Wisdom from the Medical Community

The medical community offers wisdom beyond chemotherapy, radiation, and other treatments designed specifically to slow, stop, and eradicate cancer. Pharmaceuticals and surgical instruments are gifts that can prolong and save lives. Researching these treatments, and understanding the specifics of each, is part of what it means to fully participate in the process of our own healing. Any treatment option is an invitation for us to learn more. The knowledge we gain empowers us, giving us a deeper understanding of our own bodies, and of what needs to happen physically in order for us to heal.

Concurrent with chemotherapy and other conventional treatments is another form of treatment which the medical community offers us: palliative care. This form of treatment does not mean, on any level, that we have given up or stopped trying. On the contrary, palliative care has been scientifically documented as a life-prolonging, life-enhancing measure, as real as any other medical treatment.

In August of 2010, a study was published in the New England Journal of Medicine on the value of palliative care. The findings were gripping: “Early palliative care can lead to significant improvements in both quality of life and mood. As compared with patients receiving standard care, patients receiving early palliative care had less aggressive care at end of life but longer survival.” “Early Palliative Care for Patients with Metastatic Non–Small-Cell Lung Cancer”

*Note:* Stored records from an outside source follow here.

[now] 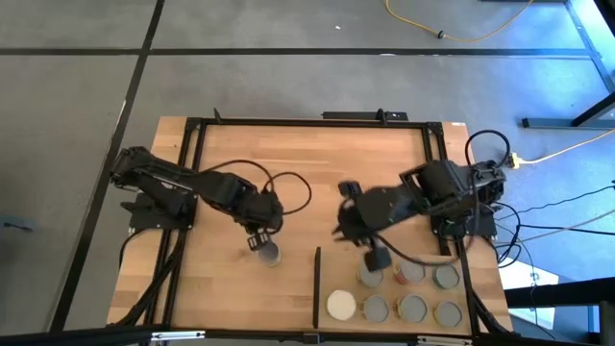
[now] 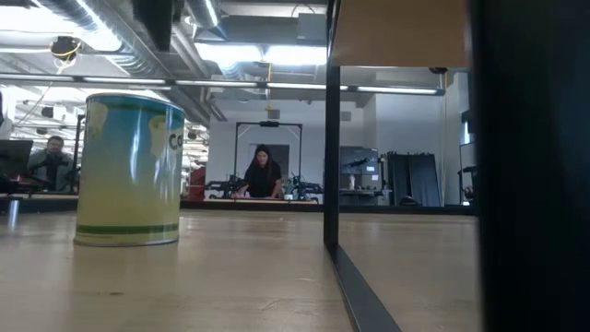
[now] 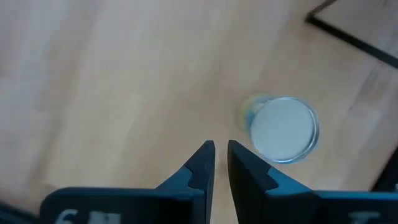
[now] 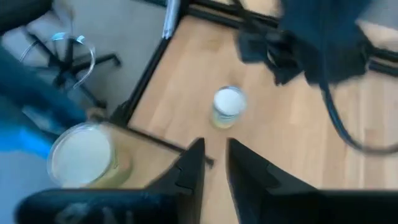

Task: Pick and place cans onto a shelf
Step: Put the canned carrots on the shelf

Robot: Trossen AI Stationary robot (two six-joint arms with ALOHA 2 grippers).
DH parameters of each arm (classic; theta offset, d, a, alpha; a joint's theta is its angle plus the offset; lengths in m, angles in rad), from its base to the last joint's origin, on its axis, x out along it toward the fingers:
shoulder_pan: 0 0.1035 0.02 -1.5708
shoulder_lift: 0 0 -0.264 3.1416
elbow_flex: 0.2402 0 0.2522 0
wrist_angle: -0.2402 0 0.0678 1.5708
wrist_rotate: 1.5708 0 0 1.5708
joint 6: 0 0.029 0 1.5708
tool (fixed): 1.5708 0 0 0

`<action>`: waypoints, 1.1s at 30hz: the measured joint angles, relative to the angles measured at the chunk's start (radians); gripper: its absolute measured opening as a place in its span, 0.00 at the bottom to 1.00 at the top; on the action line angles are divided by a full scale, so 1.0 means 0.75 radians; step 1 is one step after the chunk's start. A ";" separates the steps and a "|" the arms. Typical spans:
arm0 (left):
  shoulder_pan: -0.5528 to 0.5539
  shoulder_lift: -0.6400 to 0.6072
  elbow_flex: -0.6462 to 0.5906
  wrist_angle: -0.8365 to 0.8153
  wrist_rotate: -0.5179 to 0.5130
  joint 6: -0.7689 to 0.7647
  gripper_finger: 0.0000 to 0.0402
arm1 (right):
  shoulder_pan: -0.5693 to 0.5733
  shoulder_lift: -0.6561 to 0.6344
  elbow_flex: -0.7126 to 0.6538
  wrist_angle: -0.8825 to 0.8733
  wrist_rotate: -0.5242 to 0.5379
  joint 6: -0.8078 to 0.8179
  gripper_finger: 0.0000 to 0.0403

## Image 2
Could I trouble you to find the tall carrots can teal label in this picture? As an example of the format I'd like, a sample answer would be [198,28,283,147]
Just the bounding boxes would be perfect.
[73,92,186,248]

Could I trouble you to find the person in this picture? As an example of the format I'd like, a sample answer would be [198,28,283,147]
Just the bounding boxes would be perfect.
[232,143,286,200]
[26,135,78,193]

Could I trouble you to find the dark display panel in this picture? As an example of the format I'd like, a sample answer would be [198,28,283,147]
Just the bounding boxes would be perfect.
[339,146,382,177]

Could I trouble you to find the red cabinet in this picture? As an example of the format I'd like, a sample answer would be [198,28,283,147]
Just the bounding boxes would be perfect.
[188,165,207,201]

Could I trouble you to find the linear ceiling light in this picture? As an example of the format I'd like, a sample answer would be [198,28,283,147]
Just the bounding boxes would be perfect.
[0,72,447,97]

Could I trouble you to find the black curtain panel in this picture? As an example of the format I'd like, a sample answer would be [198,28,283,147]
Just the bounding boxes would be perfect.
[385,150,443,208]

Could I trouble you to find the grey ceiling box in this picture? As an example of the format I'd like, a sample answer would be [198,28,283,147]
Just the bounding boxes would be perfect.
[296,12,328,46]

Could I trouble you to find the black round ceiling device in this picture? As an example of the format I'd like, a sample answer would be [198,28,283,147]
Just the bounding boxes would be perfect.
[48,34,84,63]

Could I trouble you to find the black monitor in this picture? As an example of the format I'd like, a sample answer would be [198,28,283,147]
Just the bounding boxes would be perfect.
[0,138,34,182]

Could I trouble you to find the wooden shelf with black frame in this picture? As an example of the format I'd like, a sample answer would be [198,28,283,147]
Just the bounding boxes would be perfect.
[324,0,590,332]

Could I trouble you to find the black gantry frame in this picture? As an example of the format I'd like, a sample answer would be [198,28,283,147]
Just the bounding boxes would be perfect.
[233,120,304,200]

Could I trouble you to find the black aluminium table frame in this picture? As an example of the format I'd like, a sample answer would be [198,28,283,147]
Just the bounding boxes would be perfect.
[0,196,478,216]

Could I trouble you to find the silver spiral duct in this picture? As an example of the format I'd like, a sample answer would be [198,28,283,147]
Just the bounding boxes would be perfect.
[39,0,218,128]

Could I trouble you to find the black overhead post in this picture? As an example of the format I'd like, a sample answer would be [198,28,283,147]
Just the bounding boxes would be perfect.
[132,0,175,53]

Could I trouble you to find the small silver post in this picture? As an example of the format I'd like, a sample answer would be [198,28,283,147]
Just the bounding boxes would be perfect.
[6,197,20,231]

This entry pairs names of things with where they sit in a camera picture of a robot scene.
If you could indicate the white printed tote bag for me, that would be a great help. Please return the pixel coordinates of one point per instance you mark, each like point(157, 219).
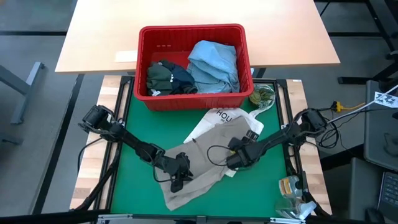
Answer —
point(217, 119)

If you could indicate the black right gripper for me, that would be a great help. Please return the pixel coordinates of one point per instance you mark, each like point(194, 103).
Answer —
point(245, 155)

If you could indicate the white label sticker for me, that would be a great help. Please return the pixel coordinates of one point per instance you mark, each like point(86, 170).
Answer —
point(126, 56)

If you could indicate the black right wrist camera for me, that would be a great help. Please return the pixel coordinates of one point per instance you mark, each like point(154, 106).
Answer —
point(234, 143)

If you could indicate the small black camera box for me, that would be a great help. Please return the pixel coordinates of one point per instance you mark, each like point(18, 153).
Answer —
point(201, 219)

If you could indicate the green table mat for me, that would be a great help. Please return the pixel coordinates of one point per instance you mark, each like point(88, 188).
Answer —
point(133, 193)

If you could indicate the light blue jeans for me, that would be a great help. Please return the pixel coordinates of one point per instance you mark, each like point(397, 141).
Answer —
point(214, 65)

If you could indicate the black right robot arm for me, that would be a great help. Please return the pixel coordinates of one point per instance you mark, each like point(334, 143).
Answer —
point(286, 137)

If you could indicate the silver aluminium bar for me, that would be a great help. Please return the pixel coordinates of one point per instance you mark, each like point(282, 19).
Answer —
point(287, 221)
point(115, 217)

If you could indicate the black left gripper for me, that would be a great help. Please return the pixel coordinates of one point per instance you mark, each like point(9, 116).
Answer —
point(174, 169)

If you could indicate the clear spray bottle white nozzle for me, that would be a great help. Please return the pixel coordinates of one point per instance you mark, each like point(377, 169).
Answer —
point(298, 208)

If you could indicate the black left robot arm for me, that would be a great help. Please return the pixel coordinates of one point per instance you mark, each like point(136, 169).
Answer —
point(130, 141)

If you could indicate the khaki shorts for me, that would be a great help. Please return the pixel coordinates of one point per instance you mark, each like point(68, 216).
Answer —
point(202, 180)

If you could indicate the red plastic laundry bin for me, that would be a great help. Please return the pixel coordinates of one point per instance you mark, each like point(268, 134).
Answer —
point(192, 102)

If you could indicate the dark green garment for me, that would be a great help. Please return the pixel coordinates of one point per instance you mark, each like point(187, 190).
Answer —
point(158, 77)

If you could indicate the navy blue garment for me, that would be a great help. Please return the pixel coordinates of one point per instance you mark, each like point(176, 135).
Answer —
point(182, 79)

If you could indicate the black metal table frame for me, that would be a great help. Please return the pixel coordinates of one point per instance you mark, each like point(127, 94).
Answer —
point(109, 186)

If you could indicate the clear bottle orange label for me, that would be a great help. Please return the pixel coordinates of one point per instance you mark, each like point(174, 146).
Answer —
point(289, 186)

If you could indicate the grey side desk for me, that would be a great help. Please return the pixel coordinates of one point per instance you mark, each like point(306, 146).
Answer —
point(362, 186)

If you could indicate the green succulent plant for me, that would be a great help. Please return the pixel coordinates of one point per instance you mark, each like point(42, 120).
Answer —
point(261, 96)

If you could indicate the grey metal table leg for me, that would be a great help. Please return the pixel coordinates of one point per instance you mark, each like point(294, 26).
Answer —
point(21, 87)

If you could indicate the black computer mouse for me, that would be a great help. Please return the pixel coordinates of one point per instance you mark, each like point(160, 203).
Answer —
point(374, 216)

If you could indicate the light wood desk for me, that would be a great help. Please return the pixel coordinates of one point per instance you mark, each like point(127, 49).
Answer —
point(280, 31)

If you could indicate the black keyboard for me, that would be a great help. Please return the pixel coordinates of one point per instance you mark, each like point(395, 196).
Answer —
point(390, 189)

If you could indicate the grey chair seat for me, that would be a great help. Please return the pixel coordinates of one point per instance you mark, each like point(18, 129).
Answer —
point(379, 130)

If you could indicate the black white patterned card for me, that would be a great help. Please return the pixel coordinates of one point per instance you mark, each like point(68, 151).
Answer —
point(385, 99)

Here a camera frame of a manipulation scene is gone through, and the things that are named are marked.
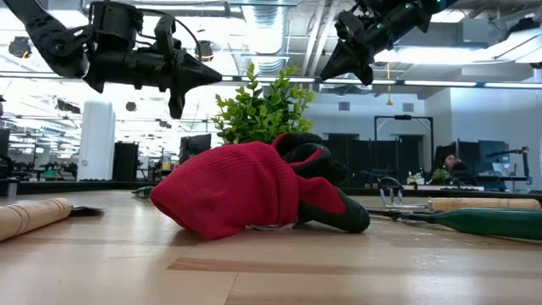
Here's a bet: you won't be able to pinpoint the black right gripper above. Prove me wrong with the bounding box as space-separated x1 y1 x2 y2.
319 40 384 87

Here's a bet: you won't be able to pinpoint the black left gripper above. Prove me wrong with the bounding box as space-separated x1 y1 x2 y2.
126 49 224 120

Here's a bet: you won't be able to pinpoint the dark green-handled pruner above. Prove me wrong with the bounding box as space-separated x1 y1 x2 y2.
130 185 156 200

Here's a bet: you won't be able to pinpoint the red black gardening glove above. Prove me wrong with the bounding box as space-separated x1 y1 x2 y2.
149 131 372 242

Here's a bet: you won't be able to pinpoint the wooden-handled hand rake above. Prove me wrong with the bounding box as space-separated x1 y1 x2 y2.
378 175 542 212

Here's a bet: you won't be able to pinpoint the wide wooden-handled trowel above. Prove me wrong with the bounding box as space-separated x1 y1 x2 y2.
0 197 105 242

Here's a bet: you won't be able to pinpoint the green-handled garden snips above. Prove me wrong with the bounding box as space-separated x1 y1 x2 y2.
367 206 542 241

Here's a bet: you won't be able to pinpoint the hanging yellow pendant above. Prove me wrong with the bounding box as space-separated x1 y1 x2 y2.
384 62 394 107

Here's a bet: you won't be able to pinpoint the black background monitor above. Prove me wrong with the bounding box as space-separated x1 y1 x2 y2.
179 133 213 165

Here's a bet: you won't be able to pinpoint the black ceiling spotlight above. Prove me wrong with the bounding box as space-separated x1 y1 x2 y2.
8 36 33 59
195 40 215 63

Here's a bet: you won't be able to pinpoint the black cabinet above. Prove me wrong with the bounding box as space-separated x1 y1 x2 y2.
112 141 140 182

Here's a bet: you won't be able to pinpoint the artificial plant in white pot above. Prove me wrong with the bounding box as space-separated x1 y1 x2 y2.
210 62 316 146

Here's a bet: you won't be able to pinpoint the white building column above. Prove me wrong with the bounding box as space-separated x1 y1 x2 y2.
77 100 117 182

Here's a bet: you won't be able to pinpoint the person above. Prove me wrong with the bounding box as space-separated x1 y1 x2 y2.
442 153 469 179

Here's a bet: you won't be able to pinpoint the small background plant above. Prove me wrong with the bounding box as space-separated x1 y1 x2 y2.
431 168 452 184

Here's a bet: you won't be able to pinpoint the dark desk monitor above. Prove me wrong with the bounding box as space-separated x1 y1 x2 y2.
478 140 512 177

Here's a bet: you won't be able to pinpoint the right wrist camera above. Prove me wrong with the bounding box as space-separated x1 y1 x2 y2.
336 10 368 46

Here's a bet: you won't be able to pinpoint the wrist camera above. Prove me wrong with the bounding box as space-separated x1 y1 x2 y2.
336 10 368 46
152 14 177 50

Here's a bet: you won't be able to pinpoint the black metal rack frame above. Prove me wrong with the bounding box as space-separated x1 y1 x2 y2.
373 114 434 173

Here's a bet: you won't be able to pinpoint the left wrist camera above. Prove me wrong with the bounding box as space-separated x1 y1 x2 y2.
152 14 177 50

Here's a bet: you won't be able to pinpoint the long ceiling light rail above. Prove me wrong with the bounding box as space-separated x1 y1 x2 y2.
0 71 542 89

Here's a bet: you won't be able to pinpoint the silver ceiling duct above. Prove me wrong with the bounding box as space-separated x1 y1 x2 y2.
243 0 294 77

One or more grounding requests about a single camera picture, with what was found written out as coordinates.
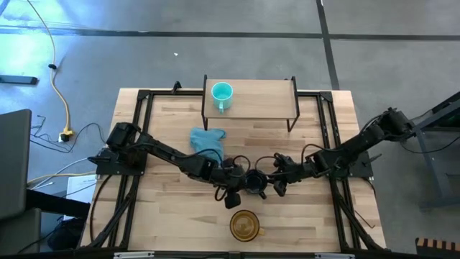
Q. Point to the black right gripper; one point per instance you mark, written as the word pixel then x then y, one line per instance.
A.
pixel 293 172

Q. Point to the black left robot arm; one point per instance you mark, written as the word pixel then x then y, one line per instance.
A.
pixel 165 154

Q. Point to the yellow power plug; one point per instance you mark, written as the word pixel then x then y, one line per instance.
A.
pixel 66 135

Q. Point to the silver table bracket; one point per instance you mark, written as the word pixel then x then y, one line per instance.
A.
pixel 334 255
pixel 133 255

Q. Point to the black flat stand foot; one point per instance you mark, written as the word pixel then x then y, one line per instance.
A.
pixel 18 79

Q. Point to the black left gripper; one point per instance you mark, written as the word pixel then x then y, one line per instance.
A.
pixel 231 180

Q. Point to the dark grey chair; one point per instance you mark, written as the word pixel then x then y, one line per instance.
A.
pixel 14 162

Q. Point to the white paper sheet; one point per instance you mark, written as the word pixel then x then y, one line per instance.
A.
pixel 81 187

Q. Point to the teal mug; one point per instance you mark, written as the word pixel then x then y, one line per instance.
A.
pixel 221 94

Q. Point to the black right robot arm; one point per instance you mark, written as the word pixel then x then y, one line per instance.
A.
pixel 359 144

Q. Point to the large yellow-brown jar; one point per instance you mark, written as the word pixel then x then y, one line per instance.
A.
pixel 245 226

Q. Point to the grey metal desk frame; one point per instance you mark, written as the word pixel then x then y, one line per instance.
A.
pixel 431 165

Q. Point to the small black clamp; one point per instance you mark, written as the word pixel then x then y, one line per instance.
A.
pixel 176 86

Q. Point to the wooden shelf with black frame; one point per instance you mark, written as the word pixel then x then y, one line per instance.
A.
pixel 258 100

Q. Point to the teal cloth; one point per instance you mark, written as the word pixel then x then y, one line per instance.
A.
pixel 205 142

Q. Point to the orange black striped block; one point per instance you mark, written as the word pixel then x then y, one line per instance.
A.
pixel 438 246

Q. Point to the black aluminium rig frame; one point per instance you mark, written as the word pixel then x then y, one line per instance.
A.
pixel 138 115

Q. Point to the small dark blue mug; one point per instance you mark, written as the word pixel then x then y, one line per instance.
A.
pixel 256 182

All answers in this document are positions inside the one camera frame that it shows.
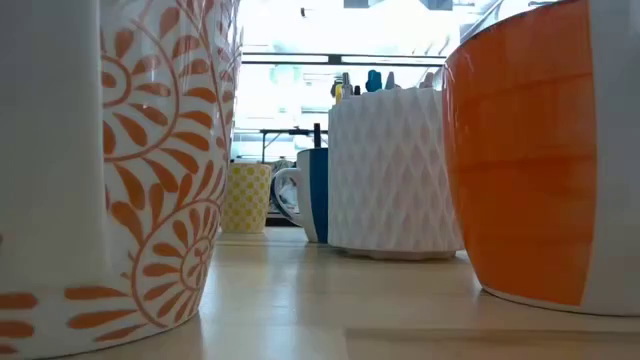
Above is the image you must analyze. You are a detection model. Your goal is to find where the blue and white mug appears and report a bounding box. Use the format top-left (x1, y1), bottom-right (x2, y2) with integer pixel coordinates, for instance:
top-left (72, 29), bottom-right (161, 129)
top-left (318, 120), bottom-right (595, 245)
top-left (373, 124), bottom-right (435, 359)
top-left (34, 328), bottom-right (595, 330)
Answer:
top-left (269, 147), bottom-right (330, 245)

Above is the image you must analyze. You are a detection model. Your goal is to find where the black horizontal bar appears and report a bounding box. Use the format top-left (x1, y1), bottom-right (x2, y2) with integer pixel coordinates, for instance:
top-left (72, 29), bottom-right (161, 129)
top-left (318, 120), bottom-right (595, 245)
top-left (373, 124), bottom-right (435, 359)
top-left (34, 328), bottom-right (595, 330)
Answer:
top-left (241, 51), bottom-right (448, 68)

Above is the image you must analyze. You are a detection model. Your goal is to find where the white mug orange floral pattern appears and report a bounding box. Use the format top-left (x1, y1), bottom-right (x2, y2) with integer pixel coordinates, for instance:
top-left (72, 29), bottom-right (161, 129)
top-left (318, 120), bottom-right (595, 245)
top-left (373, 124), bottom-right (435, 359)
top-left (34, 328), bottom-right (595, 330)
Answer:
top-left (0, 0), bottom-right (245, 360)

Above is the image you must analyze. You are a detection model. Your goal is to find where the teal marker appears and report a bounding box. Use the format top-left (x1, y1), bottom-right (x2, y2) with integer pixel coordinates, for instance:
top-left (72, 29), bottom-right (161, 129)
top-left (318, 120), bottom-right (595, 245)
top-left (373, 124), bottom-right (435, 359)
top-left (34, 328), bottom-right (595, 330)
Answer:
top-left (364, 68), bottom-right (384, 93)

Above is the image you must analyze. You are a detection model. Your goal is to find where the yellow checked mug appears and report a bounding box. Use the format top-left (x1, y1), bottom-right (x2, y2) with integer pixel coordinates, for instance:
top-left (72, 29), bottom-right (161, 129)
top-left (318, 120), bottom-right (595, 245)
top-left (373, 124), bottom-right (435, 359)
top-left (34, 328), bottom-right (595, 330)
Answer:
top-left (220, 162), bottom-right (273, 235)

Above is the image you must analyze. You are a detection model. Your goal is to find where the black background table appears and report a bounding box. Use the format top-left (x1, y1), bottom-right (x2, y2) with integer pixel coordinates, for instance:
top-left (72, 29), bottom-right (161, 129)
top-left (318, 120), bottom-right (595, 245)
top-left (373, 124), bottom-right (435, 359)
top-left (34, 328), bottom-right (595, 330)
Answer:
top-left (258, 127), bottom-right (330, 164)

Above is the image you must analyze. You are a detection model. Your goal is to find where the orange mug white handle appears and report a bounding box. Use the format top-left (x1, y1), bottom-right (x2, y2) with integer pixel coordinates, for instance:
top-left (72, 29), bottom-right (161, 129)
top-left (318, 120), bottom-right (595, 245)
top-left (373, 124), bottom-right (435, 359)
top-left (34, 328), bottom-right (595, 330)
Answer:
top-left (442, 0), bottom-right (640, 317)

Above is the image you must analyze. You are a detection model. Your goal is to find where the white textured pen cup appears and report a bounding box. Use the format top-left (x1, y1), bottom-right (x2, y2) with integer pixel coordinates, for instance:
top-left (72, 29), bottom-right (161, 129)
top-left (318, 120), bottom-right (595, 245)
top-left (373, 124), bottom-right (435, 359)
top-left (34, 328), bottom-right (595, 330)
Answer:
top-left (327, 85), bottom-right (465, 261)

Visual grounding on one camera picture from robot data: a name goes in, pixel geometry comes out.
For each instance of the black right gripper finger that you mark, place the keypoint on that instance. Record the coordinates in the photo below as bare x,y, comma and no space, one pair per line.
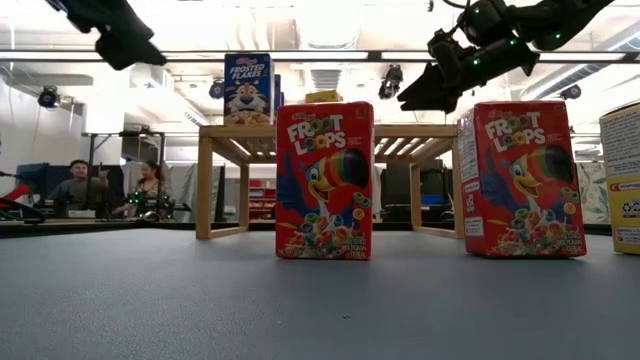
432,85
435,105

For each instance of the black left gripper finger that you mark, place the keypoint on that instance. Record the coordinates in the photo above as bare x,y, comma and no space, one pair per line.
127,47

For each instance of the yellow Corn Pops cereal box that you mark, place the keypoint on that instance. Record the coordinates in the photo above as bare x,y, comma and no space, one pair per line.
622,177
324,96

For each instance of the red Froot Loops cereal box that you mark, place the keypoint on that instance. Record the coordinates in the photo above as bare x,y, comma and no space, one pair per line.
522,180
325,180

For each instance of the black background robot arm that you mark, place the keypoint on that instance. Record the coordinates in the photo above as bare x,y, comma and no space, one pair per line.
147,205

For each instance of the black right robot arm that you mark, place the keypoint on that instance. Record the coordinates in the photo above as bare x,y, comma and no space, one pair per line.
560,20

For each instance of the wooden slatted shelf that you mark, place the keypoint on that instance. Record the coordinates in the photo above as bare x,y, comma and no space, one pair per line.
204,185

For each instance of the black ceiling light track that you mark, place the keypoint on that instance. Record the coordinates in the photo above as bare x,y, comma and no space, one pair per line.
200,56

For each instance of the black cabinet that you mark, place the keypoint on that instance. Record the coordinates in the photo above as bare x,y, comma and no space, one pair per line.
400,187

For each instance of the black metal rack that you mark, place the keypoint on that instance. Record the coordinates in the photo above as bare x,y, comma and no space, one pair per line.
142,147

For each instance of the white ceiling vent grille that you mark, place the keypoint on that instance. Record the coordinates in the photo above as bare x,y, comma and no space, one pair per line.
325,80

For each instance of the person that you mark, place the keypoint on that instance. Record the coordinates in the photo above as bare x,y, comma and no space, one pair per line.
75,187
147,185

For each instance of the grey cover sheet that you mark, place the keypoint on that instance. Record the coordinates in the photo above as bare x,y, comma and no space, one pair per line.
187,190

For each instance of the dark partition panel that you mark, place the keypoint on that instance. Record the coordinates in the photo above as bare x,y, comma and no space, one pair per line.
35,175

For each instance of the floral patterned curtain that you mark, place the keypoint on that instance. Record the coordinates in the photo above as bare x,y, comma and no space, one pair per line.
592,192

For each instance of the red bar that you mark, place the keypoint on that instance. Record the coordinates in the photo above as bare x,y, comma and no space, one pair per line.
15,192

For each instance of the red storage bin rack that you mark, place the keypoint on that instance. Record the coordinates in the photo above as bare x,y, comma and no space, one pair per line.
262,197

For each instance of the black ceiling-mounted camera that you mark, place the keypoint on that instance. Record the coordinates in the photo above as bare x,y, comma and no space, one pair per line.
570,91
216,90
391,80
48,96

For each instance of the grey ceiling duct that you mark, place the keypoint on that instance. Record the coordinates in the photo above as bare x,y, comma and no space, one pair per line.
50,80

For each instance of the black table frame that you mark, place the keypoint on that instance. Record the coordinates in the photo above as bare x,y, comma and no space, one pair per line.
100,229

The word palliative connotes “soothing” and “calming.” The Mayo Clinic’s website confirmed palliative care means providing pain relief, support and holistic care for those facing a serious illness, including their emotional and spiritual needs. Mayo Clinic Pallative Care

With this study comes scientific validation of the value of treating the whole person: body, mind and soul. The study is our green-light, as patients, to search out and find a medical team who will support us on all levels. Palliative care includes discussion regarding the emotional and spiritual aspects of our illness, respecting our deepest concerns and our beliefs. We can ask that palliative care be part of our treatment, either formally, by seeing a palliative care nurse or doctor, or simply by asking our doctors to extend compassion and support in a way that goes beyond prescriptions and referrals.

For patients everywhere, facing every variety of illness, the palliative care study changes the dynamic of healing. Gone are the days of authoritative medicine; gone is the temptation to say, “You’re the doctor.” Palliative care welcomes patients as equal partners and seeks to meet their individual needs and beliefs as they face a serious illness. Given this whole-patient approach, doctors and patients are invited to come together on a more genuine level.

The mutual respect generated from this dynamic creates its own healing energy and offers a deeper understanding, not only of medicine and cures, but of what it means to be human, what it means to heal, and what it means to be fully engaged in the miracle of our lives.

If palliative care means approaching others in a supportive and holistic way, why can’t this go beyond hospital settings, and into our daily lives? In sickness and in health, we all have the potential to offer our own unique compassion to the people we encounter, including our own selves. Palliative care is a new trend for Western Medicine, yet it also transcends hospitals and patient-doctor relationships. Palliative care invites all of us to come out of a special place of true tender loving care, not only for those in our lives, but also for our own mind, body and soul. For these reasons, and many more, offering ourselves self-love, giving ourselves permission to take a break, and being gentle with ourselves, are actually ways of healing that can help us on every level.